TASK PROMPT :: Line by line, copy the material below exactly as given.

RECORDED DATA ::
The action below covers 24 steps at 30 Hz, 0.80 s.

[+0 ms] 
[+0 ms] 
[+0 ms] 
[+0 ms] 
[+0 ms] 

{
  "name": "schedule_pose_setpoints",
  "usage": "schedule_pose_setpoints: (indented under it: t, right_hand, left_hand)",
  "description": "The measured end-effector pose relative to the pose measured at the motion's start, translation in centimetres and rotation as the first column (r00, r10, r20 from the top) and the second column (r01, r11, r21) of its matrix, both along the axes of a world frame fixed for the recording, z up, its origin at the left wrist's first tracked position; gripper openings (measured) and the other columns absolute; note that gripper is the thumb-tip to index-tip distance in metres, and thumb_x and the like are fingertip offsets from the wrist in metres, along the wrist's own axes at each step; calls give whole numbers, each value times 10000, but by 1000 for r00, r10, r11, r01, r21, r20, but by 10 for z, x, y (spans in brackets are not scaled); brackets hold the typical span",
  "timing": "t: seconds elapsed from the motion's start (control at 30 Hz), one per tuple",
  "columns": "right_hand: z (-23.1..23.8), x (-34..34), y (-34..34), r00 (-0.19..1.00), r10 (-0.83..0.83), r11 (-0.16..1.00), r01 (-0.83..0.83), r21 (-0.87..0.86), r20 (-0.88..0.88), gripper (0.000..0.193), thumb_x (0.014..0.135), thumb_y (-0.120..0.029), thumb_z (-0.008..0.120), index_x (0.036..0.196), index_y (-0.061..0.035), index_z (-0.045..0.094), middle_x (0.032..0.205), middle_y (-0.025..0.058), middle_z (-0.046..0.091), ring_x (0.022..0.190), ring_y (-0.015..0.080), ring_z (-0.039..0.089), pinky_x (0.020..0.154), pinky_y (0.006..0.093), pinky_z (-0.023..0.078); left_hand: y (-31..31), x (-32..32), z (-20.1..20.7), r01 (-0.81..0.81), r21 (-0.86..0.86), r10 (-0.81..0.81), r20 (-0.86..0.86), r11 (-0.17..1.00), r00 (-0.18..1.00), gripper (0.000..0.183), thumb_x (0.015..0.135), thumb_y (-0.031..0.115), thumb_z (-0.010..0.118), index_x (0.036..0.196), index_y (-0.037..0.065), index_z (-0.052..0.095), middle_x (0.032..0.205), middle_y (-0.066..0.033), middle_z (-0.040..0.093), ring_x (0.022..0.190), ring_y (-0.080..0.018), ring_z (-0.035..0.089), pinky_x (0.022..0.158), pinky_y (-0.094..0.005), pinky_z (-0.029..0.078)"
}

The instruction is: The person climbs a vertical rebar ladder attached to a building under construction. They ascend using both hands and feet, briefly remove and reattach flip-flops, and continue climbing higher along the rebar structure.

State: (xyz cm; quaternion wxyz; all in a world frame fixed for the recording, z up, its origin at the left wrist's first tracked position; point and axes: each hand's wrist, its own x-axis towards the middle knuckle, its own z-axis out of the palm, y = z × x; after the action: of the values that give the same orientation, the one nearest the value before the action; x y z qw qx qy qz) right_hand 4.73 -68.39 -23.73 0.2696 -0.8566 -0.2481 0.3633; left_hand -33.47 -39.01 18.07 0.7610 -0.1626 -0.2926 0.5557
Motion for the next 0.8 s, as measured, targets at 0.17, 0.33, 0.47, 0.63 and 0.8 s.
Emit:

EXERCISE RESULT ::
The action below covers 24 steps at 30 Hz, 0.80 s.

[+0 ms] 
[+0 ms] 
[+0 ms] 
[+0 ms] 
[+0 ms] 

{
  "name": "schedule_pose_setpoints",
  "usage": "schedule_pose_setpoints: (indented under it: t, right_hand, left_hand)",
  "description": "The measured end-effector pose relative to the pose measured at the motion's start, translation in centimetres and rotation as the first column (r00, r10, r20 from the top) and the second column (r01, r11, r21) of its matrix, both along the axes of a world frame fixed for the recording, z up, its origin at the left wrist's first tracked position; gripper openings (measured) and the other columns absolute; note that gripper is the thumb-tip to index-tip distance in metres, and thumb_x and the like are fingertip offsets from the wrist in metres, along the wrist's own axes at each step; calls give whole numbers, each value times 10000, but by 1000 for r00, r10, r11, r01, r21, r20, but by 10 for z, x, y (spans in brackets are not scaled); brackets hold the typical span",
  "timing": "t: seconds elapsed from the motion's start (control at 30 Hz), one per tuple",
  "columns": "right_hand: z (-23.1..23.8), x (-34..34), y (-34..34), r00 (-0.19..1.00), r10 (-0.83..0.83), r11 (-0.16..1.00), r01 (-0.83..0.83), r21 (-0.87..0.86), r20 (-0.88..0.88), gripper (0.000..0.193), thumb_x (0.014..0.135), thumb_y (-0.120..0.029), thumb_z (-0.008..0.120), index_x (0.036..0.196), index_y (-0.061..0.035), index_z (-0.045..0.094), middle_x (0.032..0.205), middle_y (-0.025..0.058), middle_z (-0.046..0.091), ring_x (0.022..0.190), ring_y (-0.015..0.080), ring_z (-0.039..0.089), pinky_x (0.020..0.154), pinky_y (0.006..0.093), pinky_z (-0.023..0.078); left_hand: y (-31..31), x (-32..32), z (-20.1..20.7), r01 (-0.81..0.81), r21 (-0.86..0.86), r10 (-0.81..0.81), r20 (-0.86..0.86), r11 (-0.17..1.00), r00 (-0.18..1.00), gripper (0.000..0.183), thumb_x (0.015..0.135), thumb_y (-0.031..0.115), thumb_z (-0.010..0.118), index_x (0.036..0.196), index_y (-0.037..0.065), index_z (-0.052..0.095), middle_x (0.032..0.205), middle_y (-0.066..0.033), middle_z (-0.040..0.093), ring_x (0.022..0.190), ring_y (-0.080..0.018), ring_z (-0.035..0.089), pinky_x (0.022..0.158), pinky_y (-0.094..0.005), pinky_z (-0.029..0.078)"
}

The instruction is: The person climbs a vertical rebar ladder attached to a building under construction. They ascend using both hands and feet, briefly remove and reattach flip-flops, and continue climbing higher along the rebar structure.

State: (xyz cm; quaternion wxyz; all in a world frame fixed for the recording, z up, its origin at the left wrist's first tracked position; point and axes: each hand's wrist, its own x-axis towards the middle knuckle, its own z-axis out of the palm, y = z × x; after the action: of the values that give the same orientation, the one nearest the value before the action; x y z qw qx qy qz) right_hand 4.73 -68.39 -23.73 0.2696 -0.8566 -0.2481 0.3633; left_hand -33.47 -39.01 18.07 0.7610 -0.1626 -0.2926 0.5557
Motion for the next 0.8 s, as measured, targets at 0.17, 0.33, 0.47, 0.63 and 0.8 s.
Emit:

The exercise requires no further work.